TASK REQUIREMENTS:
Tally the lines below that hold the string "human", and give only the tally.

Records from a data collection:
——
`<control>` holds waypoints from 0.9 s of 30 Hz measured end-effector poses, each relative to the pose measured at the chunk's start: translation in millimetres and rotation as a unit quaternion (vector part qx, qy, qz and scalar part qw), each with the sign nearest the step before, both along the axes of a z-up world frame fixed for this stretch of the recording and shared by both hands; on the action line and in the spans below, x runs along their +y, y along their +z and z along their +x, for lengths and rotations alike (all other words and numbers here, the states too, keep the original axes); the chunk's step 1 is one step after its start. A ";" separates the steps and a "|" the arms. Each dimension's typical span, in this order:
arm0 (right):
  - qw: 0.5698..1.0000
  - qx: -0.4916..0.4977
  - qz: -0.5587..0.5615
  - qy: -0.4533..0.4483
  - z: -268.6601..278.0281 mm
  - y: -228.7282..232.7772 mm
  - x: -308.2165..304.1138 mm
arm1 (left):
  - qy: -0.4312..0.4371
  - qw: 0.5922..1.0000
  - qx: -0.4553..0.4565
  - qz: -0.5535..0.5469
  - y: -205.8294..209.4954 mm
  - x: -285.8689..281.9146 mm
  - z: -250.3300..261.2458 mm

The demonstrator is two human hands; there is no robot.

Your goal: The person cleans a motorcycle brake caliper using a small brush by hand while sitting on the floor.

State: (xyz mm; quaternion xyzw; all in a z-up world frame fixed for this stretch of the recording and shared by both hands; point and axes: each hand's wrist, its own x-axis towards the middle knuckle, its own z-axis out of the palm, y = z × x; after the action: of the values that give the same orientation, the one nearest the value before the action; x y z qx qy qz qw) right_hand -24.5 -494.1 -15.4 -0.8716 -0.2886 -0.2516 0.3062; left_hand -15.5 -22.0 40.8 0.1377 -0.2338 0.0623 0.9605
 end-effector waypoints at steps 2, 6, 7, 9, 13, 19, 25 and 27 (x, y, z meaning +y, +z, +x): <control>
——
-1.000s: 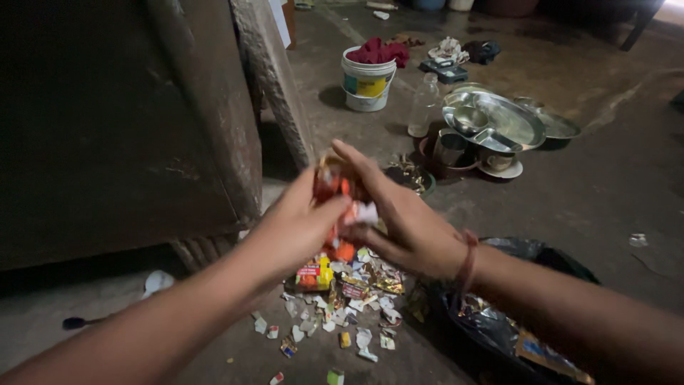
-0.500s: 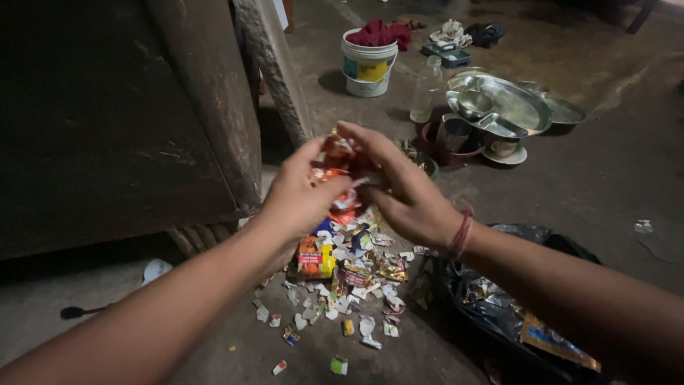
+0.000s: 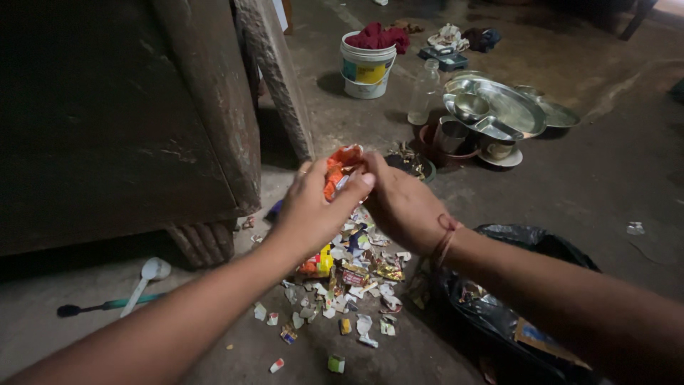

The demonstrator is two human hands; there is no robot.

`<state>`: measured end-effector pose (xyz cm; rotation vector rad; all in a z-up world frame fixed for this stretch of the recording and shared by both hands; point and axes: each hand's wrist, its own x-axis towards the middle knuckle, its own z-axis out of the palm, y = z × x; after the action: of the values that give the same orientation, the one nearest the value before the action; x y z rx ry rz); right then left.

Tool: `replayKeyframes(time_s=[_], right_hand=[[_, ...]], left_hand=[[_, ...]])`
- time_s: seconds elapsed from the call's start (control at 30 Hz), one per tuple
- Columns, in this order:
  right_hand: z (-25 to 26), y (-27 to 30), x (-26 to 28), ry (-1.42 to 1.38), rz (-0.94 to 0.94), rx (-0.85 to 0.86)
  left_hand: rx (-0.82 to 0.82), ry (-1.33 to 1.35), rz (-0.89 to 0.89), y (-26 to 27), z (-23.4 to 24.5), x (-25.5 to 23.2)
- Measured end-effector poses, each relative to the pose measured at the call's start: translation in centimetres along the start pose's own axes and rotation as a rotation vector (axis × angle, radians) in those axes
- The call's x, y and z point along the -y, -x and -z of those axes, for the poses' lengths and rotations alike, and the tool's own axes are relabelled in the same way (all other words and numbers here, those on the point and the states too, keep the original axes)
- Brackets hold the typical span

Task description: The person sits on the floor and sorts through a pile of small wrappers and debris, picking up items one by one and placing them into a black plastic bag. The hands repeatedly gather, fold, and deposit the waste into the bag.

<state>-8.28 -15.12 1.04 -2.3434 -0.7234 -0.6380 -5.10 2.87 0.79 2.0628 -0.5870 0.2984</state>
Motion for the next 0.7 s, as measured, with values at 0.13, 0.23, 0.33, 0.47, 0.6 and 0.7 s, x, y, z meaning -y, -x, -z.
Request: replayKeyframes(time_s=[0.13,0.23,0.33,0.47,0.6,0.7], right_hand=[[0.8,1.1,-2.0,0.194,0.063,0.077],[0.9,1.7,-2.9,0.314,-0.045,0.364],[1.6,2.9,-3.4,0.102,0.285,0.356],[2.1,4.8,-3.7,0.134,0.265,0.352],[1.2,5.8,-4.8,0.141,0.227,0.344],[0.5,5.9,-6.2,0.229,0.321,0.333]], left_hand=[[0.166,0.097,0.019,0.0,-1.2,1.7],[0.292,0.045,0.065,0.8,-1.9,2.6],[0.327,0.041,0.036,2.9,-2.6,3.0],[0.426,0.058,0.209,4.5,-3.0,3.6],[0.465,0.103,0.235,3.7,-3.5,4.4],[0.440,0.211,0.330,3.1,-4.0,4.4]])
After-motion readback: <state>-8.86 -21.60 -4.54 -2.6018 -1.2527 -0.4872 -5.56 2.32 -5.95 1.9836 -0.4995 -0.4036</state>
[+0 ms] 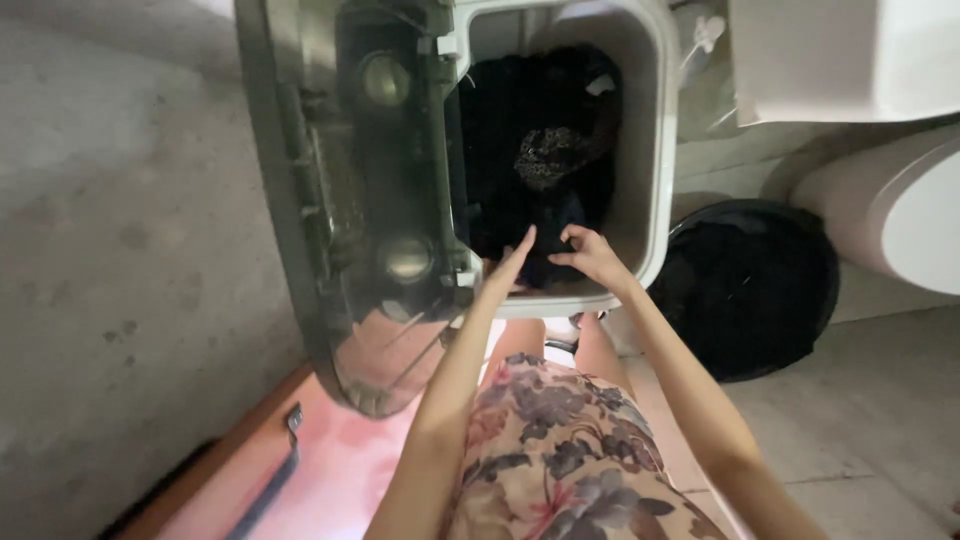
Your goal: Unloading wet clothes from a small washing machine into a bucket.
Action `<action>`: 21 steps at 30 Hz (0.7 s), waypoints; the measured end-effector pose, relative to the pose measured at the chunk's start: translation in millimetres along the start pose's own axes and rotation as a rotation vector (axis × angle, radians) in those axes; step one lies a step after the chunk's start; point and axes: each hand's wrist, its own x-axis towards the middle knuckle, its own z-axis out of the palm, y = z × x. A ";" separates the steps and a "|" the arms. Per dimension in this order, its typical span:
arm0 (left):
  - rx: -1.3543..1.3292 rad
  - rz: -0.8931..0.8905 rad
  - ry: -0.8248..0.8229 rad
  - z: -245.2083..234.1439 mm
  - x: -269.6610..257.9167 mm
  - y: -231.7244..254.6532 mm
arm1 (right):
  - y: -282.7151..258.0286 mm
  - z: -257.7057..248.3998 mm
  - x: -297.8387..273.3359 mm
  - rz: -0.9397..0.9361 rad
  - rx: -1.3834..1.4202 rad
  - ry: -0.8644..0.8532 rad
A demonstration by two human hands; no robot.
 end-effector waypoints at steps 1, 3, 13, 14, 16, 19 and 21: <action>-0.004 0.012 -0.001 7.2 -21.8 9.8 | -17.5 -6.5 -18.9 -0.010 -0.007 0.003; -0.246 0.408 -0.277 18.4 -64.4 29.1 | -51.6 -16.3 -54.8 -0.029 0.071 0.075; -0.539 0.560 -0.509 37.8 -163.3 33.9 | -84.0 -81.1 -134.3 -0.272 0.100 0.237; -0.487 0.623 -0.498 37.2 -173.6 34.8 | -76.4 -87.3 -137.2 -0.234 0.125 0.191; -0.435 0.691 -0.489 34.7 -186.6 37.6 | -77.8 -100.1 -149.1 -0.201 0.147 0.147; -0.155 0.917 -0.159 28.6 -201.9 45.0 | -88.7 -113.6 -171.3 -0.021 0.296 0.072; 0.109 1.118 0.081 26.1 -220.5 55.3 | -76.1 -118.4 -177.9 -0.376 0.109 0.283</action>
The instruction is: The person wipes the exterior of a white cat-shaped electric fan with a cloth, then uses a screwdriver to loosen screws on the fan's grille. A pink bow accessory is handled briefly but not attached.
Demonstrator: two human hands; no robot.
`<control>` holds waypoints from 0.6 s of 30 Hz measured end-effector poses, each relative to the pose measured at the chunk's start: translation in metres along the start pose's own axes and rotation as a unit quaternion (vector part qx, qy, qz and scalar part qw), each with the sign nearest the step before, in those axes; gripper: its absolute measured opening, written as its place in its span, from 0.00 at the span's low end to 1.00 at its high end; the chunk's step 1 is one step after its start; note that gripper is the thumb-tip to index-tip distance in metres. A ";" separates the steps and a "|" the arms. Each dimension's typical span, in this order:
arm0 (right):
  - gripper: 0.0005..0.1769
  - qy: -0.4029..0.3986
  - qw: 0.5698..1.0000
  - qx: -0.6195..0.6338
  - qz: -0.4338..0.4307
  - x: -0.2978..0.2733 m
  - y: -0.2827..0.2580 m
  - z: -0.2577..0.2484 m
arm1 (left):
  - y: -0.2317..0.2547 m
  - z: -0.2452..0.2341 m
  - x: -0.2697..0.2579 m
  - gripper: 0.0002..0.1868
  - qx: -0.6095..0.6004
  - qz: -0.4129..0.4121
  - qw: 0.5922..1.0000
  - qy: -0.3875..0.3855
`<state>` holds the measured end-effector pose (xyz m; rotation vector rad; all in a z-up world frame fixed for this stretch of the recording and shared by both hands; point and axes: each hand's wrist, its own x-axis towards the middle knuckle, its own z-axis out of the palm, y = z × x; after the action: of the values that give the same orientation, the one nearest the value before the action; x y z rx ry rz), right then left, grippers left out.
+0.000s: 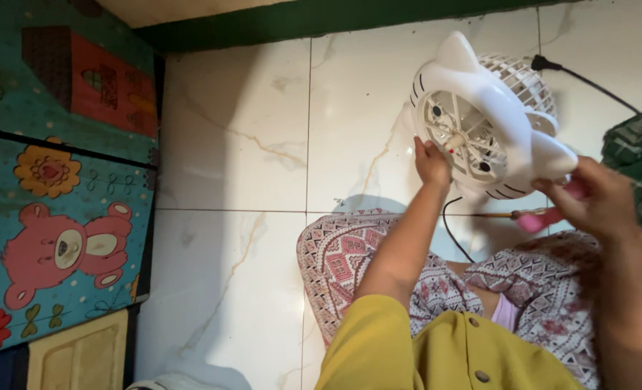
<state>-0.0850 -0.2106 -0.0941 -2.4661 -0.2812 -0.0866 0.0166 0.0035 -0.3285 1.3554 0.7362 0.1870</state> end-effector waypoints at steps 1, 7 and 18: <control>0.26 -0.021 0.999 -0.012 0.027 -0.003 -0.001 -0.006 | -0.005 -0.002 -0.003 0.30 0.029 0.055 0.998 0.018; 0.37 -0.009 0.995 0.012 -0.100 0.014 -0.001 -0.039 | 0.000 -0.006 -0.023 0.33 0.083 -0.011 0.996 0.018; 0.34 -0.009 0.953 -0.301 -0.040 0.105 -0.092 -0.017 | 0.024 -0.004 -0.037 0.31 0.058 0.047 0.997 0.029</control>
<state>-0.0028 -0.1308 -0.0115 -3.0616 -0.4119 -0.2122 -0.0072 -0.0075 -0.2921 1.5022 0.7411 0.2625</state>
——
ANSWER TO THE EXERCISE:
4